The team, led by Professors Víctor Sebastián and Jesús Santamaría from the Institute of Nanoscience and Materials in Zaragoza (INMA, CSIC-UNIZAR), and Professor Emilio M. Pérez from the Madrid Institute of Advanced Studies in Nanoscience (IMDEA Nanociencia), both in Spain, have tested a novel microwave-assisted method for exfoliating MoS₂ flakes. They found that the method produced well-exfoliated material with lateral sizes comparable to those obtained by mechanical exfoliation. The yield of the process is roughly 50 times greater than ultrasonication exfoliation methods. It yields a material quality comparable to mechanical exfoliation, whose flakes are similar to those obtained by this method but with an incomparably higher yield (mechanical exfoliation is actually carried out flake by flake). The process is fast, taking only a few minutes, and requires minimal processing.

This method takes the best of both worlds (mechanical and liquid phase exfoliation), improving the results of each case in terms of thickness, lateral size, yield, and processing time. The researchers’ method represents a significant advance in the field of MoS₂ exfoliation, offering a high-yield, fast, and microwave-assisted process that produces well-exfoliated, few-layered MoS₂ flakes. The method has the potential to enable new applications of MoS₂ in electronic and photonic devices. It has been applied to MoS₂, but it could be used to exfoliate any material with high microwave absorption capabilities, being a versatile approach in the area of emerging 2-dimensional (2D) materials. The researchers plan to investigate the method further, exploring its scalability and potential applications in more detail.

Professors Sebastián and Pérez say that the most exciting thing about your results is “…the lateral size of the flakes. 2D materials have to be very thin, of course, and that is the whole point of exfoliation methods, but it is often overlooked that for most applications, you want them to be large in lateral size, too. But obtaining flakes which are large and thin at the same time, as well as with high yield, is not easy, as all exfoliation methods come down to adding some form of energy to the bulk material, to overcome the van der Waals interactions between layers. And it is difficult to prevent that same energy causing lateral damage at the same time. Our method manages to use microwaves to evaporate solvent molecules between layers, creating a high pressure between them very quickly, so that they can be separated, but are not damaged.”

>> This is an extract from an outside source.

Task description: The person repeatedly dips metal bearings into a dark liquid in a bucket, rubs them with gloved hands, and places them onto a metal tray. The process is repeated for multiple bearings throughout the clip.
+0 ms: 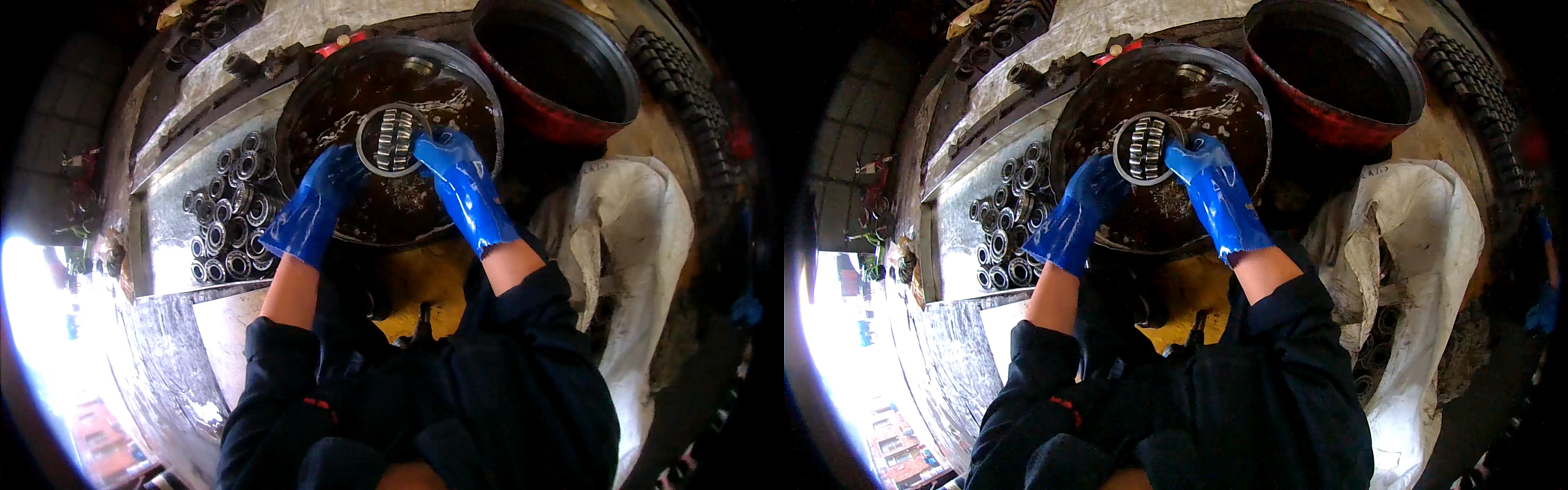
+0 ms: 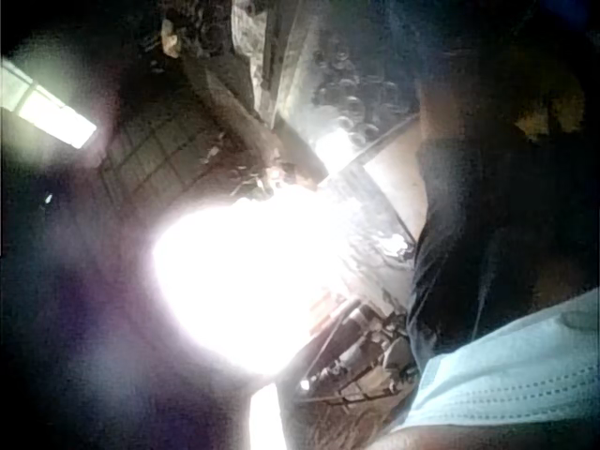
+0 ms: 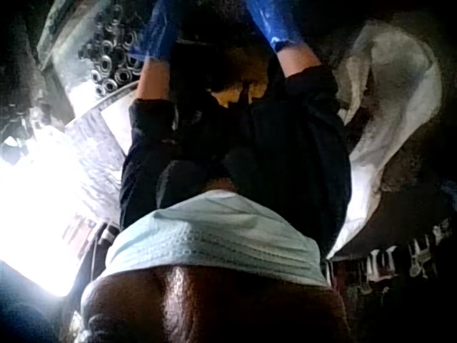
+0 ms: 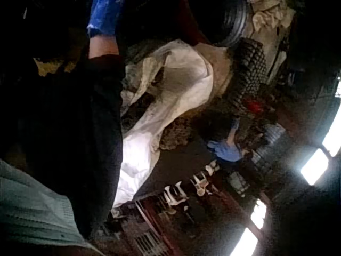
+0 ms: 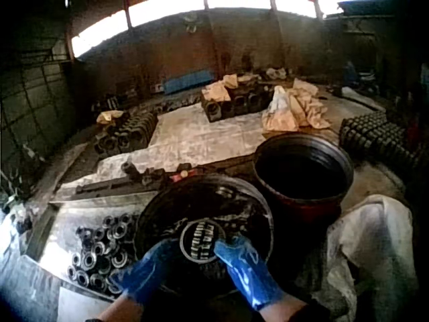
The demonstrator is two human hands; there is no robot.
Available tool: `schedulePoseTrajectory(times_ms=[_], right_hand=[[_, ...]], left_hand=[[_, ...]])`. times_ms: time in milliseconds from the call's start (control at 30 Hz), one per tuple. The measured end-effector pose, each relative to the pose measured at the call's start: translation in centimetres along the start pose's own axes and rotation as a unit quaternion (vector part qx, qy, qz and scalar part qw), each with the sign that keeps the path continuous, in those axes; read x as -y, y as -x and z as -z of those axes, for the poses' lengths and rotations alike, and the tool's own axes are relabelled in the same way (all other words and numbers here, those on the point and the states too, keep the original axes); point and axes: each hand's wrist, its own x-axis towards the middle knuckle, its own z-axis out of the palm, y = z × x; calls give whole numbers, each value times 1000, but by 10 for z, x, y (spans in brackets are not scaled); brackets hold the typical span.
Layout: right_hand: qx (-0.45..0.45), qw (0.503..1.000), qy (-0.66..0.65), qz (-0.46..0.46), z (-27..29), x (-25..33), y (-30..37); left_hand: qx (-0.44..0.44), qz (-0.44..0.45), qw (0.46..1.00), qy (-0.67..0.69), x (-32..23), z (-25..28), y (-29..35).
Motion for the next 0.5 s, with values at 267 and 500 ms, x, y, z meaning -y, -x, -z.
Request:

Asked about the potential real-life applications of the method, the researchers respond, “2D materials in general, and transition-metal dichalcogenides in particular, are promising for a lot of technologies (sensors, electronics, etc.) but obviously it all starts with making these materials with good quality, ideally in large quantities, and cheaply. This is where our work can contribute. It is not a step towards a new specific technology, but rather a tool to help all of the hope deposited on 2D materials become a reality.”

The study is published in the journal ACS Nano.